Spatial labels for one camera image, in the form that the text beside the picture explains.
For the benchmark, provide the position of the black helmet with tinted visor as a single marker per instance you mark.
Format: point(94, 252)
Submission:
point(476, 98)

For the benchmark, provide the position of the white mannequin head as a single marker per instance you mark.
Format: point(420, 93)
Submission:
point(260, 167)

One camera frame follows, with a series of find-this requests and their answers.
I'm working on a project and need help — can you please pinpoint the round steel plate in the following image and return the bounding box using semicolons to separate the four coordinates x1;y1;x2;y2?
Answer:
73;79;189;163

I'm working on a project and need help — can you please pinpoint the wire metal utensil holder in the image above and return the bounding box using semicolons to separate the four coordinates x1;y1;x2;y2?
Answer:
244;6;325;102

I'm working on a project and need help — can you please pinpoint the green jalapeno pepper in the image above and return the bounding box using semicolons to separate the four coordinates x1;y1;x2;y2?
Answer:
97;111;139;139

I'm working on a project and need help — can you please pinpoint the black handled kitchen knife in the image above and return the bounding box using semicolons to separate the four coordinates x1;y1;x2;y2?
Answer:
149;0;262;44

-------

Type out all of the material again, word for word.

Spatial labels for one camera image, in the form that the text beside the picture explains.
For the benchmark, provide the position of the black helmet with tinted visor as a single marker per instance you mark.
Format: point(94, 252)
Submission:
point(476, 98)

For the benchmark, provide the position of the white mannequin head as a single marker per instance you mark.
Format: point(420, 93)
Submission:
point(260, 167)

One camera frame follows, with a series of find-this requests and their answers.
I'm working on a project and need help — can you please pinpoint the round steel plate in the following image and return the bounding box using semicolons to separate the four coordinates x1;y1;x2;y2?
Answer:
73;79;189;163

I'm working on a project and need help — can you please pinpoint the wire metal utensil holder in the image above and return the bounding box using semicolons to separate the four coordinates x1;y1;x2;y2?
Answer:
244;6;325;102

I'm working on a project and need help — can you please pinpoint the green jalapeno pepper in the image above and return the bounding box using semicolons to separate the four coordinates x1;y1;x2;y2?
Answer:
97;111;139;139

I'm working on a project and need help — can you please pinpoint the black handled kitchen knife in the image above and return the bounding box using semicolons to separate the four coordinates x1;y1;x2;y2?
Answer:
149;0;262;44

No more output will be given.